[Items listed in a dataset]

◇ ◇ ◇

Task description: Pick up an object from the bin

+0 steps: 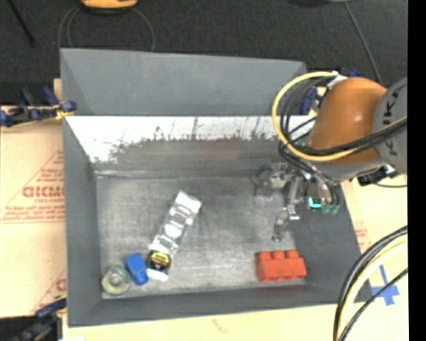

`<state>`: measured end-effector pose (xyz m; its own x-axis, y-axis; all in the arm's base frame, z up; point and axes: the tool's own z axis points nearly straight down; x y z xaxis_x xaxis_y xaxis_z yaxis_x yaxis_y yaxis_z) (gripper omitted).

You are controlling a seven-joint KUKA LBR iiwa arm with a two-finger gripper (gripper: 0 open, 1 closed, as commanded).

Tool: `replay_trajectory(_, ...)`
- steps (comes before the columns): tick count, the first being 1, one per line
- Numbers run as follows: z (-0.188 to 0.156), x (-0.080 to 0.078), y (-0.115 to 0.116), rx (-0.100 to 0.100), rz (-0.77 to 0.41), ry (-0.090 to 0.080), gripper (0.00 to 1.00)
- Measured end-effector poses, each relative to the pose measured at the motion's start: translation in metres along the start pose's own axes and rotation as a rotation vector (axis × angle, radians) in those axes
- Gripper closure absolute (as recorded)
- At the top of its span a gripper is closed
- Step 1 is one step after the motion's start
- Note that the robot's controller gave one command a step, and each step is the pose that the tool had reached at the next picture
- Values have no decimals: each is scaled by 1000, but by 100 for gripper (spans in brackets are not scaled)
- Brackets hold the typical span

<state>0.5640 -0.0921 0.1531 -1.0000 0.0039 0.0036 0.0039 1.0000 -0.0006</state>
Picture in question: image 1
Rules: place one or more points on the brown cardboard board, red print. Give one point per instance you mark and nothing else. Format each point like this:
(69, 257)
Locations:
(28, 247)

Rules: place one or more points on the clear plastic packet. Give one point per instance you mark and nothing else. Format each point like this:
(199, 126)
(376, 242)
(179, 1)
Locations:
(175, 222)

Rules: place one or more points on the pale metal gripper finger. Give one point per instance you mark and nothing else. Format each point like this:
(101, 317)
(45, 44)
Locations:
(281, 226)
(270, 183)

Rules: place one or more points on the small white flat piece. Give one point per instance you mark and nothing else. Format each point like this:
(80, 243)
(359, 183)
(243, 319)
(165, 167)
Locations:
(157, 275)

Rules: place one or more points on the grey metal bin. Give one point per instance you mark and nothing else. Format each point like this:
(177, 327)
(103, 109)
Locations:
(213, 222)

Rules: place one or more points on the blue plastic block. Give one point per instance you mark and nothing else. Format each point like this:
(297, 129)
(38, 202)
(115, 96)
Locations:
(136, 268)

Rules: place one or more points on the yellow and black tape measure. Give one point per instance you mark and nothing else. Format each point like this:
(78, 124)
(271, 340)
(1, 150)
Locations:
(159, 260)

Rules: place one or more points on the black cylinder on white bracket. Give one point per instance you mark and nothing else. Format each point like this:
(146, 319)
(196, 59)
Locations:
(371, 178)

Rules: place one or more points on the red toy building brick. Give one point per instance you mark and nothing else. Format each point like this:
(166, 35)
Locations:
(280, 266)

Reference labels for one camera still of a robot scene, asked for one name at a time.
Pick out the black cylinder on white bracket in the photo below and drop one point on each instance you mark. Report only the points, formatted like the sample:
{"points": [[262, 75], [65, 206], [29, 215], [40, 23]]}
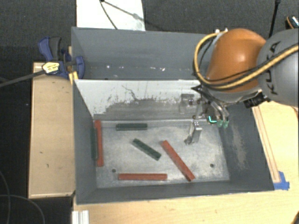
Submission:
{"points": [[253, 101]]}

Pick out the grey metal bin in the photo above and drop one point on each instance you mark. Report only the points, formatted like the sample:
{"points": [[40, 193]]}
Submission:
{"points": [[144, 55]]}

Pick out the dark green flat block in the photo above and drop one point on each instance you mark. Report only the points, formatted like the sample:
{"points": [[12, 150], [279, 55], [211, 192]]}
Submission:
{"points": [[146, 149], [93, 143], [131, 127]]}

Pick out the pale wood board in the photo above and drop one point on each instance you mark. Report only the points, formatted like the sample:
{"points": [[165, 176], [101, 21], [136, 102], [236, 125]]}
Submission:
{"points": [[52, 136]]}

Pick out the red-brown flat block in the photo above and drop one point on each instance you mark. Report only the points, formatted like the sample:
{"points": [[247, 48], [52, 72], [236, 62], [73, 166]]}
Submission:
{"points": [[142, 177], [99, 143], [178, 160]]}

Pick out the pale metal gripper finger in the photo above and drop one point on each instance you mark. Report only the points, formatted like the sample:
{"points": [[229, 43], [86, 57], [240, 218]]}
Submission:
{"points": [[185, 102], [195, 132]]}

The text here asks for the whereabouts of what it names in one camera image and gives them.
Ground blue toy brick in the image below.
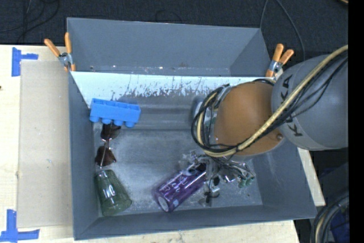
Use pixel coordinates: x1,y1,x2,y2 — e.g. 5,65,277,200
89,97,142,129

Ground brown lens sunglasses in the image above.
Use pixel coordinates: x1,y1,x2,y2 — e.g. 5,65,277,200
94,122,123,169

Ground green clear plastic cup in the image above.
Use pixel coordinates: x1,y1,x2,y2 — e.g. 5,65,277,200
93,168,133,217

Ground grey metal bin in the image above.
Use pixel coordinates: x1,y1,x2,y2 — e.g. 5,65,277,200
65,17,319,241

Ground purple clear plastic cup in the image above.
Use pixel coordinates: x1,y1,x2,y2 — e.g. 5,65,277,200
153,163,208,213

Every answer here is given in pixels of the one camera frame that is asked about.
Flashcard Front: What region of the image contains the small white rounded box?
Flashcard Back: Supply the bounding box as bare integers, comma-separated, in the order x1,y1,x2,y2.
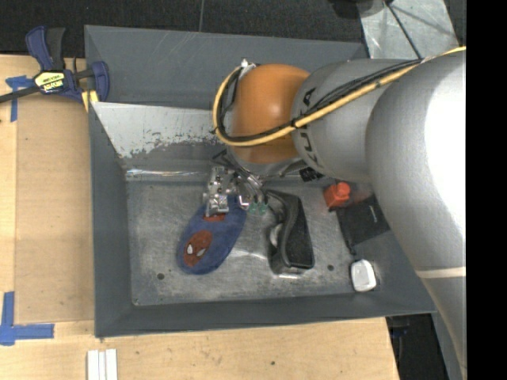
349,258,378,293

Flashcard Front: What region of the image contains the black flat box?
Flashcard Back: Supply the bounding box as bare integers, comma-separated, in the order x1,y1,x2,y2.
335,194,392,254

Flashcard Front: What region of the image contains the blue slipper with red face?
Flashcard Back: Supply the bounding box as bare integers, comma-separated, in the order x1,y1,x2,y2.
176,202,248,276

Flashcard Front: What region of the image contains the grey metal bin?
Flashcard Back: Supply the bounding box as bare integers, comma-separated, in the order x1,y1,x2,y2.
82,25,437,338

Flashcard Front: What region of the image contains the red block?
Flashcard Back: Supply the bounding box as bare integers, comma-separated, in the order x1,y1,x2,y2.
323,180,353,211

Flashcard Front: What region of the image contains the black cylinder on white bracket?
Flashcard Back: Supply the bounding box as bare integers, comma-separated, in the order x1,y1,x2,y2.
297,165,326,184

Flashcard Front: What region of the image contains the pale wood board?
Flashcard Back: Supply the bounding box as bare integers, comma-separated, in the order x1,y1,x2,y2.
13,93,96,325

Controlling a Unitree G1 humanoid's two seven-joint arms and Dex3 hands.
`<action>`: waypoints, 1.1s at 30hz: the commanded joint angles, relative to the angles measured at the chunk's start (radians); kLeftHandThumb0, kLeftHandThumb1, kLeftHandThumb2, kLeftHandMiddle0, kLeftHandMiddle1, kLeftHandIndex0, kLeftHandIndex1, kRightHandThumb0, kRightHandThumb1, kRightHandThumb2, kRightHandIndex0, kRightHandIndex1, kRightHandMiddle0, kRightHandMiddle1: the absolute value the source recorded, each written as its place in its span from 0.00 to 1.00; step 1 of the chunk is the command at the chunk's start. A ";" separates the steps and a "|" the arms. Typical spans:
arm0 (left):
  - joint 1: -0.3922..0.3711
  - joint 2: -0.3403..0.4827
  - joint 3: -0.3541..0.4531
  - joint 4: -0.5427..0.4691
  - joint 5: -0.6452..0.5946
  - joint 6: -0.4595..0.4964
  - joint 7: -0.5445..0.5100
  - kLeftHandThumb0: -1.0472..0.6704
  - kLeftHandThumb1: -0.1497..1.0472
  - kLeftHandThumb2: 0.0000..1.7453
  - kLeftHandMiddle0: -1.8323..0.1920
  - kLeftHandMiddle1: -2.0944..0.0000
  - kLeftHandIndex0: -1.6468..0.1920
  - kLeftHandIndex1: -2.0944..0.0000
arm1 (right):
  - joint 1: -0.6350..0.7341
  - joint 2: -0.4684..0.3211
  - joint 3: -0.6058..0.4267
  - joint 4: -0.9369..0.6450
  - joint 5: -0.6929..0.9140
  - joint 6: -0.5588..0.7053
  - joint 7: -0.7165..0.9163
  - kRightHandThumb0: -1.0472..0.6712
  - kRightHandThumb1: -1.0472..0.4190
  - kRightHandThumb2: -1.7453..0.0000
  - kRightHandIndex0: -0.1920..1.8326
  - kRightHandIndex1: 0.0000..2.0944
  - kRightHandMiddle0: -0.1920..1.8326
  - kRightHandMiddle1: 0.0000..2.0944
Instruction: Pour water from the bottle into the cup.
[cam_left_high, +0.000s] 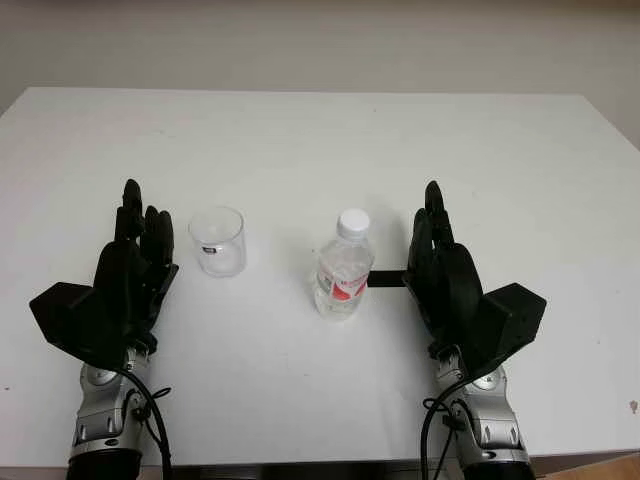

◇ ◇ ◇

ABOUT THIS TASK: Please set down exactly the lines from the first line of the data above through the line with "- Note that", both included, leaving out the pictures.

RESULT:
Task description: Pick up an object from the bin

+0 steps: 

`<state>`: measured end-effector pose (xyz m; its own x-axis, y-axis; all in the arm's base frame, z up; point and axes: the tool's own z axis points nearly straight down; x y z xaxis_x xaxis_y xaxis_z yaxis_x yaxis_y yaxis_z) (gripper omitted).

You are controlling a seven-joint KUKA LBR iiwa arm with a two-finger gripper (gripper: 0 open, 1 closed, as commanded).

Tool: `replay_trajectory(_, ...)`
- steps (comes before the columns): tick count, the first being 1, one per line
- Numbers run as follows: z (-0.188 to 0.156), x (-0.080 to 0.078), y (-0.115 to 0.116), rx (-0.100 to 0.100), rz (-0.77 to 0.41), ry (-0.090 to 0.080), gripper (0.00 to 1.00)
- Measured end-effector poses, each relative to the pose measured at the motion's start: translation in metres along the start pose's own axes and rotation as a rotation vector (axis × angle, radians) in those axes
- Gripper closure absolute (as recorded)
- At the top of its span a gripper is closed
- Step 1 is one step after the motion's start
- Note that the robot's controller gave one command a step, and each step is the pose that the tool had reached at the next picture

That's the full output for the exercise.